The secret to getting KiwiSavers to switch out of default funds
The secret to getting KiwiSavers to make an active choice of fund has been found in trial by the Financial Markets Authority and KiwiSaver provider Kiwi Wealth.
The FMA is concerned that 445,000 KiwiSavers with $4.2 billion in savings still have their money in low-risk, low-return conservative "default" funds, which were supposed to be temporary holding funds while members made an active choice.
That's led to many KiwiSavers missing out on many years of sharemarket returns, which they would have enjoyed had they switched into a higher-risk balanced, growth or aggressive KiwiSaver fund.
But in a trial run with Kiwi Wealth, the FMA found that presenting new default KiwiSavers with "welcome" letters designed using "behavioural" insights lifted the likelihood of savers switching funds by 47 per cent.
It turns out the answer to getting KiwiSavers to make an active fund choice was "EAST", an acronym developed by human behavioural expert Dr Marcos Pelenur.
The "E" stands for "make it easy", so instead of giving people a long and boring spiel, KiwiSavers were given a short three-step guide to making a fund choice, and a link to an online tool they could use to switch funds.
The "A" stands for "make it attractive" which meant making the material presented to people easy on the eye.

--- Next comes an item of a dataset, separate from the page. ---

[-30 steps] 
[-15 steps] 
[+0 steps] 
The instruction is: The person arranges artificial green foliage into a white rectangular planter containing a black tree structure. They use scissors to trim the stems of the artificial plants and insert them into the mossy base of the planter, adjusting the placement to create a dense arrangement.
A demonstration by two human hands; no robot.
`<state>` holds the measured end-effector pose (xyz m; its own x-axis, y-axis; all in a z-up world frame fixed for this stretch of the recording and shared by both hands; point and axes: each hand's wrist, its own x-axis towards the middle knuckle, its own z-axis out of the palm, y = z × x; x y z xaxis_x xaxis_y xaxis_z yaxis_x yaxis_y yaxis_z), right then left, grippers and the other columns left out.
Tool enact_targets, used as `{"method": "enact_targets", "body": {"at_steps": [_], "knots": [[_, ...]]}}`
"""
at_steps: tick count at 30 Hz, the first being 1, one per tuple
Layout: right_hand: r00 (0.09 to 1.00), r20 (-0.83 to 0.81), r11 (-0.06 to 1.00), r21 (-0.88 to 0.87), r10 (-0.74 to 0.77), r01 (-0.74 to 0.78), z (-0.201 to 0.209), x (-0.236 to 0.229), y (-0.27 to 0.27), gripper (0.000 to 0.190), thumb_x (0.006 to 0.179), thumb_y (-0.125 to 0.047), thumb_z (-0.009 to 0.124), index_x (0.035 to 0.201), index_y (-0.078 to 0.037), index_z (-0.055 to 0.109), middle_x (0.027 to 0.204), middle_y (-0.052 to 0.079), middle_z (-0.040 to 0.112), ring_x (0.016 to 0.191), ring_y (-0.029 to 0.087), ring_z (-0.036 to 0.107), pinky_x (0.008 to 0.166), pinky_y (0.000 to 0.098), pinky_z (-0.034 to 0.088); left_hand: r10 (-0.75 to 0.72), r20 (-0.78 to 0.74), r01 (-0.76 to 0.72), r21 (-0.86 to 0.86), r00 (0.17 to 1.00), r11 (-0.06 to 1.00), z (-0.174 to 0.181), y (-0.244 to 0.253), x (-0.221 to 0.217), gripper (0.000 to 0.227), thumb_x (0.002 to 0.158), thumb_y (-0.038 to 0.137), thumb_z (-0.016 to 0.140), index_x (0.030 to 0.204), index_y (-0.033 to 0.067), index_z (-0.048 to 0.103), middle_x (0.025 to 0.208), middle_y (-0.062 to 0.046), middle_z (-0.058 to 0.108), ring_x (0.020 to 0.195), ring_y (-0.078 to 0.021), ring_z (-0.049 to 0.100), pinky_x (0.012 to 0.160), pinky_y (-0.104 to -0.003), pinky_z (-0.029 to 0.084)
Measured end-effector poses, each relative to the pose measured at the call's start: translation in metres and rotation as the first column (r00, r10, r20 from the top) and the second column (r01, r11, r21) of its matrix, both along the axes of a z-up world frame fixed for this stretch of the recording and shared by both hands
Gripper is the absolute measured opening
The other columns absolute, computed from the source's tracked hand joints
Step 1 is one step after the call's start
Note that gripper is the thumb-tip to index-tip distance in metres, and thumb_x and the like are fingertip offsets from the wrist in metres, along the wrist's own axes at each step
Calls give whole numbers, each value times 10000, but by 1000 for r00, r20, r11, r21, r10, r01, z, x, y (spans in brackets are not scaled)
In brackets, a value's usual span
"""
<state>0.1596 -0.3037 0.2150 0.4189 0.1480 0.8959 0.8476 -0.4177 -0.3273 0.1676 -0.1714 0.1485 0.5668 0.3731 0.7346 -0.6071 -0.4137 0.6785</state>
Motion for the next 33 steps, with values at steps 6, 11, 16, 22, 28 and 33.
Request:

The "S" stands for "make it social" which meant convincing people that making an active choice was what most people do. Humans are motivated by social norms, and the desire to fit in. Telling them that nine out of 10 Kiwi Wealth KiwiSavers made an active choice made people assume that was what they needed to do.
The "T" stands for "make it timely". Instead of trying to get people to make an active fund choice months, or years after they joined KiwiSaver, people are most likely to take action, if challenged to do so when they first join KiwiSaver.
Remote rural specialist nurse Jo Fortune from the Whakatane region is a Kiwi Wealth saver who was prompted to make an active fund choice, and to shift out of a default fund.
Fortune was looking at changing funds when contacted by Kiwi Wealth. Her brainy 15-year-old son had sat her down for a chat about investing, and she was already considering choosing a fund with greater exposure to sharemarkets.
"I'm not a huge risk taker, and my money is hard-earned, so I don't like to throw it away," she said.
KiwiSaver was only a part of her retirement planning, but she recognised it made sense to go to a higher risk fund, giving her a higher chance of better long-term returns, and a larger nest egg at age 65.
"I went with moderate risk," she said.
In total, 3427 new default KiwiSaver members received welcome communications, either letters or emails. Half received a standard, old-fashioned welcome communication, while the other half got the communications developed with the EAST technique.
Kiwi Wealth's Joe Bishop said: "It's that first contact that's the key. By keeping things easy and understandable, we're able to help members become more than simple savers – they become investors who are planning for, and maximising, their financial futures."
The impact on their retirement savings could be huge, Bishop said.
Kiwi Wealth's modelling suggested a 30-year-old with a $20,000 KiwiSaver balance was likely to have around $47,000 more saved at age 65 than someone in a conservative fund.
He said the cohort of people least likely to have made an active fund choice were those aged 18-34.
The FMA's Paul Gregory said: "The FMA encourages both KiwiSaver and Managed Investment Scheme providers to use these results. Making similarly simple and effective changes can help investors make better decisions."
And, he said, the trial showed Kiwi Wealth members who received the improved material were found to be 20 per cent less likely to switch to another provider.